If you’re fascinated by growth and are looking at options to turn a passion into a profession, the good news is there’s plenty of gardening careers to explore.
Thanks to ongoing lockdowns, rising food costs and even less access to nature than what we once had, it’s no secret that a growing number of Australians are passionate about plants. Regardless of whether your thing is cultivating a veggie patch, bringing a bed of flowers to life or even tending to a small cluster of succulents on your verandah, the beauty of plants is that there’s quite literally something for everyone.
From florists to farmers, today there’s a wide range of professions that don’t only work directly with the plants themselves, but also focus on their growth patterns, soil conditions and how to best cultivate them. If your fascination with all things flora at the point where you wouldn’t mind pursuing this passion on a full time basis, then it might be time to explore your options for gardening careers.
Six Popular Gardening Careers For Plant Enthusiasts
Once upon a time, a standard gardener’s role included planting flowers and other plants, weeding, pruning, grafting, deadheading, mixing and preparation of insecticides and other products for pest control and tending garden compost.
Today, we seem to be much more conscious about how the sausage is made and there are now a wide range of gardening careers that focus on broader topics that affect plant health in both residential and commercial environments. If you’re considering a career change and are exploring your options on ways to work with plants, here are a few of the most popular pathways.
Floriculturist – If you like choosing and arranging flowers for special events such as weddings and debuts but also want to be involved with the cultivation of your stock and products, then a floriculturist career could be for you. While many components of a traditional florist job are present, floriculturists take this one step further by growing their own flowers.
Plant Geneticist – For those unfamiliar with the term, a plant geneticist is a scientist involved with the study of genetics in botany. Typically, work is done with genes in order to isolate and then develop certain plant traits and is noted as being one of the gardening careers of the future as a tool to help improve the way we grow food to become more sustainable.

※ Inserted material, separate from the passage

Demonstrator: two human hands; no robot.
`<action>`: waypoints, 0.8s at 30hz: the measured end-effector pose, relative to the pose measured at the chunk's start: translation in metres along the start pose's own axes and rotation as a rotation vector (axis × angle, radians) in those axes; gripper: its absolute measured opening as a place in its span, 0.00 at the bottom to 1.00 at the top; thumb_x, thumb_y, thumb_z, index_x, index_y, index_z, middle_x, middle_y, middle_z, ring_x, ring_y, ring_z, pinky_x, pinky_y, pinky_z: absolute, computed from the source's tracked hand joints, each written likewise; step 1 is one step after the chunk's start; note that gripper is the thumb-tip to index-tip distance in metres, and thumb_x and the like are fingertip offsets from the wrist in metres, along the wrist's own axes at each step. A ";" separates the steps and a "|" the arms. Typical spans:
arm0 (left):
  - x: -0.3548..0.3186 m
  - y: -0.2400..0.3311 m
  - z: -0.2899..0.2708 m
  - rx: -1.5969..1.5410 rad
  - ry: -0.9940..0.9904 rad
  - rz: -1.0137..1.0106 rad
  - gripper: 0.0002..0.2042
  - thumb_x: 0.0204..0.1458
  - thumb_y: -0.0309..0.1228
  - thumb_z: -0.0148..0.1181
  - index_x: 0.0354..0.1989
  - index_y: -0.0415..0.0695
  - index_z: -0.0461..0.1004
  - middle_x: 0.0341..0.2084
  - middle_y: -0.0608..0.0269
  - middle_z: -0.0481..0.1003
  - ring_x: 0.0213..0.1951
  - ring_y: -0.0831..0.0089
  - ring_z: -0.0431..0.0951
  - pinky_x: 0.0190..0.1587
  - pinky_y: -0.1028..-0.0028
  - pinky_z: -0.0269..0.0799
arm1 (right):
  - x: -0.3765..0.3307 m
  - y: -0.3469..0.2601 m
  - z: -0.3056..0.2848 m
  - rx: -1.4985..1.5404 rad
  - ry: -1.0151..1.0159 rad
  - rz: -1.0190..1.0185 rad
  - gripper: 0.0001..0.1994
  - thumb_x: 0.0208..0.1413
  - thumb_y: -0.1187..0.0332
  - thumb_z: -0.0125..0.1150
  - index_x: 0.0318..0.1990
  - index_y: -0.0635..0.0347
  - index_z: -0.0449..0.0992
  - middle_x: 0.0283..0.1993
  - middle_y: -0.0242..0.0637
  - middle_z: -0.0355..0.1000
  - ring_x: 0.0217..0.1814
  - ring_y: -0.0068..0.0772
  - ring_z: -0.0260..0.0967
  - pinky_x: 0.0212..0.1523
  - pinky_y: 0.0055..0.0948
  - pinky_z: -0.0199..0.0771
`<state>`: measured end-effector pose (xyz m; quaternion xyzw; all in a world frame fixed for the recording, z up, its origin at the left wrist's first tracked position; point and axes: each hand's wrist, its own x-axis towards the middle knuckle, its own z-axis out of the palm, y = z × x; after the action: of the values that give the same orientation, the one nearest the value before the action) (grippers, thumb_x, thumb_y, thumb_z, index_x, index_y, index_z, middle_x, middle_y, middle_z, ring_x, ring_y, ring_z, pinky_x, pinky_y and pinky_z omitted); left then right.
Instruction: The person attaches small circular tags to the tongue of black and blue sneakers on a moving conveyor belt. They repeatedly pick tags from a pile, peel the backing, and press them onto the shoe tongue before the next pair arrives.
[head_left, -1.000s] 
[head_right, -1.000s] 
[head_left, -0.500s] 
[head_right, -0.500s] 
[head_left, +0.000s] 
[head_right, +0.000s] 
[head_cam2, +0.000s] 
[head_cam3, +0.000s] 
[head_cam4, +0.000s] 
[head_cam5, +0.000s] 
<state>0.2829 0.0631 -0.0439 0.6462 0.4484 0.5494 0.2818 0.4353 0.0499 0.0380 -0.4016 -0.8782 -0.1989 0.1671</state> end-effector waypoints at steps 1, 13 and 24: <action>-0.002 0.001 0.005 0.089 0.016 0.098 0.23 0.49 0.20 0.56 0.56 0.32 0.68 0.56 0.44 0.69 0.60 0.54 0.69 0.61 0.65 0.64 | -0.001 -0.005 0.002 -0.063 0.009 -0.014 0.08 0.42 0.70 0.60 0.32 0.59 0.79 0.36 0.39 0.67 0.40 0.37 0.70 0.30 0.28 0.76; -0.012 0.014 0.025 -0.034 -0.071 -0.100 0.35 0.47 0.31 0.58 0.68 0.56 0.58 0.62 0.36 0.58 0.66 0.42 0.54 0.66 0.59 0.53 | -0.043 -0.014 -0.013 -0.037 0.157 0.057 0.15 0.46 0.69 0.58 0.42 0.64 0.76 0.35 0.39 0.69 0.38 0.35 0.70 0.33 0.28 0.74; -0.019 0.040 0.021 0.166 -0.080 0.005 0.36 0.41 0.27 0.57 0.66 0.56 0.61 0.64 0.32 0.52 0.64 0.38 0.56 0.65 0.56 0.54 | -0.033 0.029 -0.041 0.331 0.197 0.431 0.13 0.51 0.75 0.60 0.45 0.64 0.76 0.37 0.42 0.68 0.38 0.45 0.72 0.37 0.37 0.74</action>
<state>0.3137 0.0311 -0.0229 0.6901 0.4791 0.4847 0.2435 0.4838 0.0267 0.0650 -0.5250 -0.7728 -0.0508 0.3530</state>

Landscape Designer – Landscape designers combine horticulture and hardscaping to create gardens that achieve aesthetic objectives, whilst still ensuring that the landscape has the correct plants, soil and maintenance to thrive in the long-term. Landscape designers often work for various clients and is a great path for those that like the process of bringing a vision to life.
Horticulturist – Horticulturists generally focus on food and crop cultivation, involving themselves in any number of crops such as flowers, spices, vegetables and fruits. While these gardening gurus often have extensive knowledge about trees, flowers, vegetables, nuts, bushes and fruits, they’re generally in charge of increasing yield, improving vigour, size and taste of plants.
Conservation Scientist – For anyone looking for gardening careers that positively contribute to the world around them, conservation scientists take care of natural resources like land, water and the environment. This makes this career path particularly appealing to people who want to work with native plants and in areas such as land regeneration.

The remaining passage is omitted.